Tessa gave a minute shrug and wandered to the edge of the flower bed.

"I remember rolling down this slope, or at least one like it. It seemed the fastest way to get away from--well, never mind that." Mac rubbed the back of his neck. "Of course, there wasn't any soft grass then. Mostly just dirt and rocks. Painful rocks."

"It would probably feel better today," Tessa said over her shoulder.

"Shall we try?" Mac asked. Richie had a bad feeling about that "we." He inched away from Mac. He looked around. No one else was rolling down the hill like a weirdo. There must be, like, guards or something, right? But nobody looked guard-like. And Mac got away with weirder stuff all the time.

Maybe someone would come challenge Mac to a duel. That was a terrible thing to wish for, probably.

"I'm too old for this!" He could hear the whine in his voice that clearly said otherwise, but something about it was too--too--family.
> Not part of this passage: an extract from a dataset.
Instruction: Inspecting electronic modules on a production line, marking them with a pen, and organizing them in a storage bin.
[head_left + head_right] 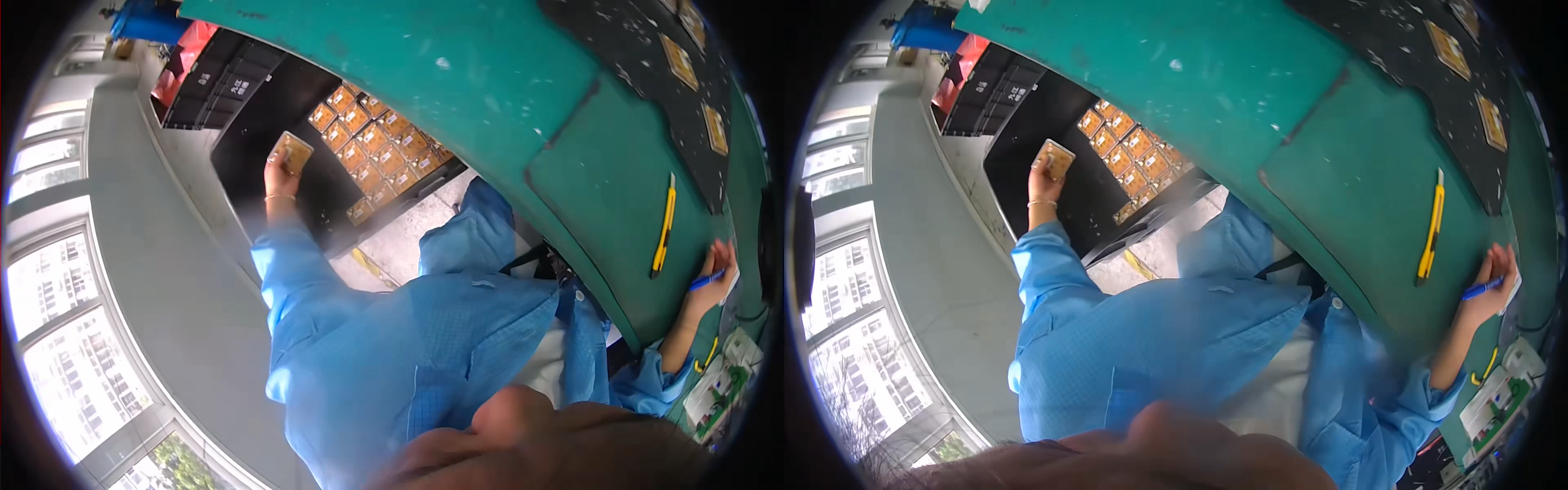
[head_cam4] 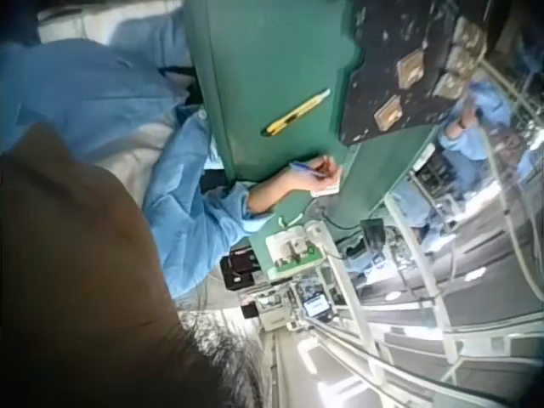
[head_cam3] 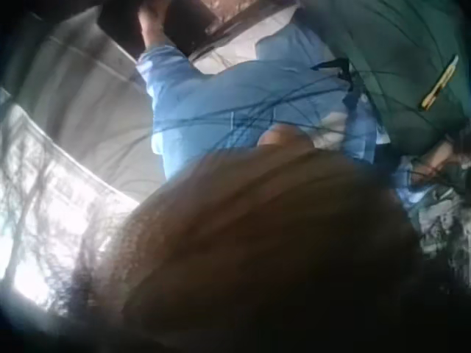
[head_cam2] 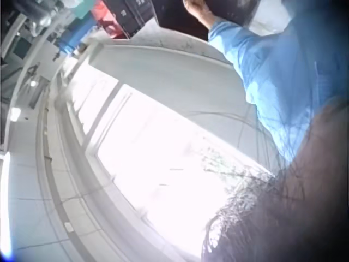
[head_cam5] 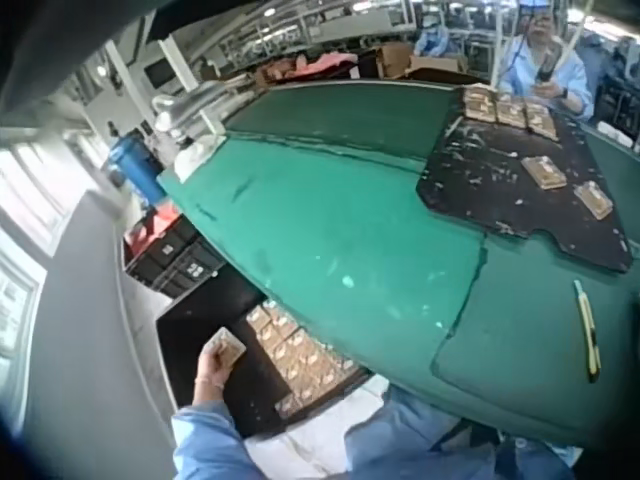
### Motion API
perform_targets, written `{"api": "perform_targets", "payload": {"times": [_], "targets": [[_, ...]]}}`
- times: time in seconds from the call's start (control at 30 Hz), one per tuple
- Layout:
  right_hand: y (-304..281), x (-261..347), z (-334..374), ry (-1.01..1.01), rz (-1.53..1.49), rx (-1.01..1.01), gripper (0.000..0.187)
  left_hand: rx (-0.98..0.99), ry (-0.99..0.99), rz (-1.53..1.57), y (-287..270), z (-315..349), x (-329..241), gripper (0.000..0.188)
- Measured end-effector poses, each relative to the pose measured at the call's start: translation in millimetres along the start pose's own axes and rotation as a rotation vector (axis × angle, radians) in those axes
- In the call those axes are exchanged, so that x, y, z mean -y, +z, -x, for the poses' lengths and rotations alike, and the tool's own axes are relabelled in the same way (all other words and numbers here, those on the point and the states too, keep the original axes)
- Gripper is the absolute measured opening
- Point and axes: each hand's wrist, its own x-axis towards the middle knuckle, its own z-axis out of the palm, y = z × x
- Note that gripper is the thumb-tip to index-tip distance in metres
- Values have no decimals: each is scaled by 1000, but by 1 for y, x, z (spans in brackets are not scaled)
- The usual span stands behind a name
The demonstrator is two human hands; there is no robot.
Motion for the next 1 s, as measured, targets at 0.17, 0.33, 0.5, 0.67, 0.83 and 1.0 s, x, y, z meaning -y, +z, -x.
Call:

A fun afternoon and a happy memory seemed like things to stockpile for when things stopped being all Hallmark and real life came back.

"Richie?"

"I'm not your kid," he said again.

"That doesn't make you less ours," said Tessa.

Richie jammed his hands in his jacket pockets. "Yeah," he said under his breath.

Tessa's face lit up. Richie smiled cautiously back.

"Besides," she said, "Mac was probably 200 years old when he first did this. How can you possibly be too old?"

"And I'm doing it again," Mac said. "I'll race you two to the bottom. Unless you don't want to see me beat you?"

"Hey," Richie said. "I can take you on." He paused dramatically. "Old man."

He waited until Tessa and Mac were both laughing to yell "Last one down’s a rotten egg!" and leap over the flowerbeds.

Laughing while rolling downhill meant a mouth full of grass, which was not great. But landing at the bottom, with Tessa and Mac almost on top of him, that was okay.

Yeah, he thought, smelling grass and flowers and spring. It was pretty okay.